**Work instruction:** Take the data below and repeat it exactly.

· · · · ·

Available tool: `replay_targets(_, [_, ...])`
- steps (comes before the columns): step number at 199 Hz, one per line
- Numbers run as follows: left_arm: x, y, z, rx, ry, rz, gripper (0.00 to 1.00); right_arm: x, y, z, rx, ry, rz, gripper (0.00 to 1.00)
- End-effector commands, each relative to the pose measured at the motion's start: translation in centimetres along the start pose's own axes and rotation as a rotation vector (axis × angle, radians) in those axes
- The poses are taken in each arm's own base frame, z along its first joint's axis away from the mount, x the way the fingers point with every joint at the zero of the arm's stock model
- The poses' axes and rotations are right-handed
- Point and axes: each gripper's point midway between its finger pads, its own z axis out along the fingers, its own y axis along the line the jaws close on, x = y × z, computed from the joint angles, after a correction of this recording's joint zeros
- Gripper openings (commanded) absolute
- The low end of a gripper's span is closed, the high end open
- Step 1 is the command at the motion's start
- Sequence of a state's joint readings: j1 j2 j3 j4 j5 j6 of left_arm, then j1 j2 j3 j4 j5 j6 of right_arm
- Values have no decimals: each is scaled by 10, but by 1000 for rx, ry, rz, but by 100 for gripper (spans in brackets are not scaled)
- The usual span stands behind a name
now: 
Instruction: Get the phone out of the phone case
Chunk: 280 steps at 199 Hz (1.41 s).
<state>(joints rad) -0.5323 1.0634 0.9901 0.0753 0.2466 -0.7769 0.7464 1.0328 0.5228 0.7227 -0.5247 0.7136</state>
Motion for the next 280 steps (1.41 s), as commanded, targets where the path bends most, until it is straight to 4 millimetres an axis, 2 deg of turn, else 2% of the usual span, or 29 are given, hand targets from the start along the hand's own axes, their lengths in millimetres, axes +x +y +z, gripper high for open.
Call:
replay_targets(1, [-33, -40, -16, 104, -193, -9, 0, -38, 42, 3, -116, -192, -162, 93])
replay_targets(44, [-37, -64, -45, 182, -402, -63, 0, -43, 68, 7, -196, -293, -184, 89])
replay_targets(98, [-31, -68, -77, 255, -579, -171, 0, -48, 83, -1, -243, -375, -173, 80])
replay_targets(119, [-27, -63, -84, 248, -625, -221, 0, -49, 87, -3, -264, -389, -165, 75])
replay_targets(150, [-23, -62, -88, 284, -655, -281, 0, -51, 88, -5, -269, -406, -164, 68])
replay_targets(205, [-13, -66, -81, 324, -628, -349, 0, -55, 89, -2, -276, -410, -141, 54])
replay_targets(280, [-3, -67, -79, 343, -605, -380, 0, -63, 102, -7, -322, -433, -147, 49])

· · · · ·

**Result below:**
Available tool: `replay_targets(_, [_, ...])`
- steps (comes before the columns): step number at 199 Hz, one per line
- Numbers run as follows: left_arm: x, y, z, rx, ry, rz, gripper (0.00 to 1.00); right_arm: x, y, z, rx, ry, rz, gripper (0.00 to 1.00)
- End-effector commands, each relative to the pose measured at the motion's start: translation in centimetres along the start pose's own axes and rotation as a rotation vector (axis × angle, radians) in those axes
- The poses are taken in each arm's own base frame, z along its first joint's axis away from the mount, x the way the fingers point with every joint at the zero of the arm's stock model
- The poses' axes and rotations are right-handed
- Point and axes: each gripper's point midway between its finger pads, its own z axis out along the fingers, its own y axis along the line the jaws close on, x = y × z, computed from the joint angles, after a correction of this recording's joint zeros
- Gripper openings (commanded) absolute
- The low end of a gripper's span is closed, the high end open
- Step 1 is the command at the motion's start
- Sequence of a state's joint readings: j1 j2 j3 j4 j5 j6 of left_arm, then j1 j2 j3 j4 j5 j6 of right_arm
- Values have no decimals: each is scaled by 10, but by 1000 for rx, ry, rz, but by 100 for gripper (spans in brackets are not scaled)
- The usual span stands behind a name
now: 
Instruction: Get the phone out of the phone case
Chunk: 280 steps at 199 Hz (1.41 s).
<state>(joints rad) -0.5323 1.0634 0.9901 0.0753 0.2466 -0.7769 0.7464 1.0328 0.5228 0.7227 -0.5247 0.7136</state>
Motion for the next 280 steps (1.41 s), as commanded, targets where the path bends most, until it is straight to 4 millimetres an axis, 2 deg of turn, else 2% of the usual span, or 29 are given, hand targets from the start along the hand's own axes, their lengths in millimetres, axes +x +y +z, gripper high for open.
Call:
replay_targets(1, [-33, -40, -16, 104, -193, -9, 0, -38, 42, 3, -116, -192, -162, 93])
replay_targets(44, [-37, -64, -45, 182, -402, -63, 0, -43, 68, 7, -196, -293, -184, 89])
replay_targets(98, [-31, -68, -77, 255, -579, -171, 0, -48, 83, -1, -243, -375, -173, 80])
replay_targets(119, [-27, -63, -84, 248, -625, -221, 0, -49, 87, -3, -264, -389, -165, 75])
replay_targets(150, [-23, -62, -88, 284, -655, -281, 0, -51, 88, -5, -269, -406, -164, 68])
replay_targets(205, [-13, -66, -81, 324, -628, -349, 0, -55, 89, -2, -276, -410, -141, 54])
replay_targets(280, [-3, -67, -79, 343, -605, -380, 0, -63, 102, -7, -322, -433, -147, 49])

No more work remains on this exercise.